- _Task details_
Within the data that follows, set down exactly the lines from the one containing "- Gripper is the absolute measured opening" through the one containing "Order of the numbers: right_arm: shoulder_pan", both ends included.

--- START ---

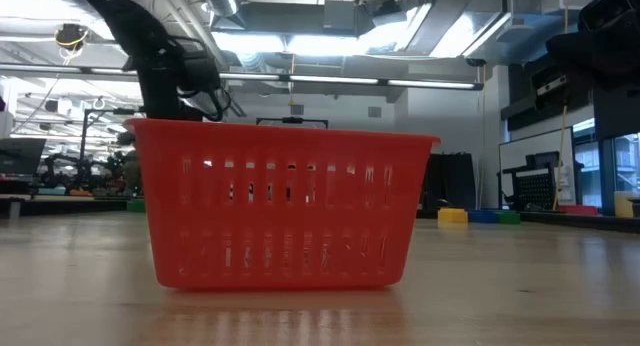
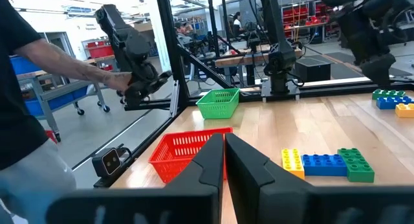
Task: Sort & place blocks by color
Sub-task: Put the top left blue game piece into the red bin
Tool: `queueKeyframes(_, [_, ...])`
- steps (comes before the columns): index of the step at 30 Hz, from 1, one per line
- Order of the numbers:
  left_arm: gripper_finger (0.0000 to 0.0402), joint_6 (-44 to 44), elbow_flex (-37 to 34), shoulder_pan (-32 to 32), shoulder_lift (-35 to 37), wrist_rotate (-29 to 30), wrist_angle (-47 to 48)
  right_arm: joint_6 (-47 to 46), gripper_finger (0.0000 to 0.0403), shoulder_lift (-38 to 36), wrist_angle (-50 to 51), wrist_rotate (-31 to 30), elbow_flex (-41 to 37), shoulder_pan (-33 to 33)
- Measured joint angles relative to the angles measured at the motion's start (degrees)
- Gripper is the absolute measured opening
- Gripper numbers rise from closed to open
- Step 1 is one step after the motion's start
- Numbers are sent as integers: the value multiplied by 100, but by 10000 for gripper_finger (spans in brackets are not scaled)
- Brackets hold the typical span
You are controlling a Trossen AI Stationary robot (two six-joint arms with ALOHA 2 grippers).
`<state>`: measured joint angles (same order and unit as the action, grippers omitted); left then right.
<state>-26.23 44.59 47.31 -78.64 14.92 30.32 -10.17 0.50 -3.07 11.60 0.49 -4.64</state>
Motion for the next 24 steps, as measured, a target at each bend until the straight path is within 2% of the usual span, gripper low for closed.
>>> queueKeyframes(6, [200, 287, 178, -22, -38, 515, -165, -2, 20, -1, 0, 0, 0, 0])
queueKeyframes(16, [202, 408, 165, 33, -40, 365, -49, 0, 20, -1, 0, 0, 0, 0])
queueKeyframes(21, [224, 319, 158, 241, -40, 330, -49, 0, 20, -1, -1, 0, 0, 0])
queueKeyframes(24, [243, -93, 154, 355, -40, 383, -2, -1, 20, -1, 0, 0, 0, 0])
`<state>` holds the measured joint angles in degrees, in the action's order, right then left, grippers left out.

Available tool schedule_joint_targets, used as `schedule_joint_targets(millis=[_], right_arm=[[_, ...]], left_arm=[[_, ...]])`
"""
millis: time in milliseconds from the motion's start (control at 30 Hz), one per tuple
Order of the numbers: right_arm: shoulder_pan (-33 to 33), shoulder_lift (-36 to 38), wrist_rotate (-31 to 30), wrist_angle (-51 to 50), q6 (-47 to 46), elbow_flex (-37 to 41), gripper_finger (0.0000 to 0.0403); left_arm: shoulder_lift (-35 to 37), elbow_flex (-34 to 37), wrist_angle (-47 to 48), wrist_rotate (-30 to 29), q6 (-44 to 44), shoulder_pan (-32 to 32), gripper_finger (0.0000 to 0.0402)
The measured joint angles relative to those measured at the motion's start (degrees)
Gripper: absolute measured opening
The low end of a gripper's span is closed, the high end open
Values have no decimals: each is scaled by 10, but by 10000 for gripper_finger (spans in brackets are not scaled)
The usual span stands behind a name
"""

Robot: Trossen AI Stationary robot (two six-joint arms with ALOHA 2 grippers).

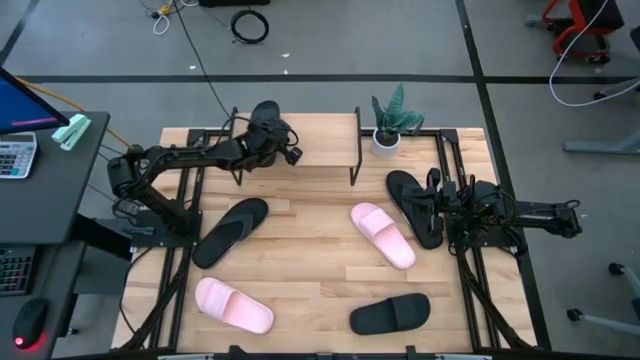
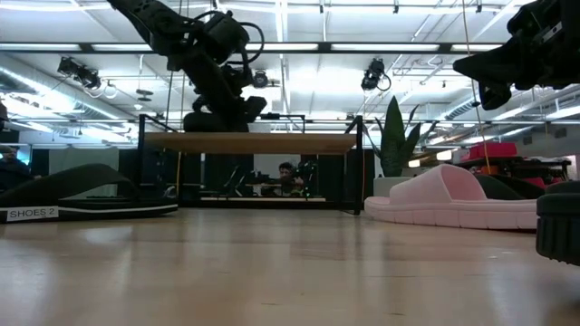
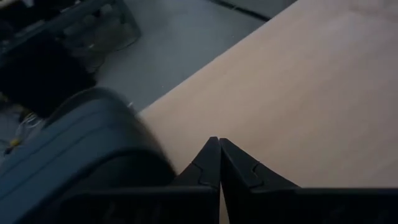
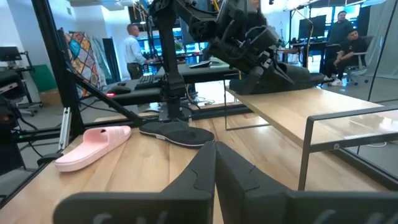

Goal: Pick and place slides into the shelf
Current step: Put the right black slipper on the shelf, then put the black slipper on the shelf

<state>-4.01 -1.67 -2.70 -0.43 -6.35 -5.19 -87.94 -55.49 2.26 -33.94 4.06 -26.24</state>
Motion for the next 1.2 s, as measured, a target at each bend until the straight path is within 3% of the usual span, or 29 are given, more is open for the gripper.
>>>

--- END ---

- _Answer area_
- Gripper is the absolute measured opening
- Gripper numbers rise from closed to open
- Step 1 is one step after the motion's start
- Numbers are sent as integers: the value multiplied by 100, but by 10000 for gripper_finger (spans in brackets are not scaled)
- Brackets hold the typical span
You are controlling a Trossen AI Stationary robot (two six-joint arms with ALOHA 2 grippers).
`<state>`: measured joint angles (same order and unit as the action, grippers omitted); left then right.
<state>-26.23 44.59 47.31 -78.64 14.92 30.32 -10.17 0.50 -3.07 11.60 0.49 -4.64</state>
Motion for the next 24 steps, as measured, a target at each bend until the straight path is within 2% of the usual span, gripper low for closed.
>>> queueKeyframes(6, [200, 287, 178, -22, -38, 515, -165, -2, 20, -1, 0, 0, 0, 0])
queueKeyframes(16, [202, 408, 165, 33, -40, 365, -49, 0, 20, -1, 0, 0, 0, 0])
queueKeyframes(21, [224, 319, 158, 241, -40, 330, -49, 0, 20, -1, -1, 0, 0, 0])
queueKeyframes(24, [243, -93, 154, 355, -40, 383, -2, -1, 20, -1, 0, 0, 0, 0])
`<state>` holds the measured joint angles in degrees, in the action's order, right then left, grippers left out.

Available tool schedule_joint_targets, used as `schedule_joint_targets(millis=[_], right_arm=[[_, ...]], left_arm=[[_, ...]])`
"""
millis: time in milliseconds from the motion's start (control at 30 Hz), one per tuple
Order of the numbers: right_arm: shoulder_pan (-33 to 33), shoulder_lift (-36 to 38), wrist_rotate (-31 to 30), wrist_angle (-51 to 50), q6 (-47 to 46), elbow_flex (-37 to 41), gripper_finger (0.0000 to 0.0403); left_arm: shoulder_lift (-35 to 37), elbow_flex (-34 to 37), wrist_angle (-47 to 48), wrist_rotate (-30 to 29), q6 (-44 to 44), shoulder_pan (-32 to 32), gripper_finger (0.0000 to 0.0402)

This answer requires no additional content.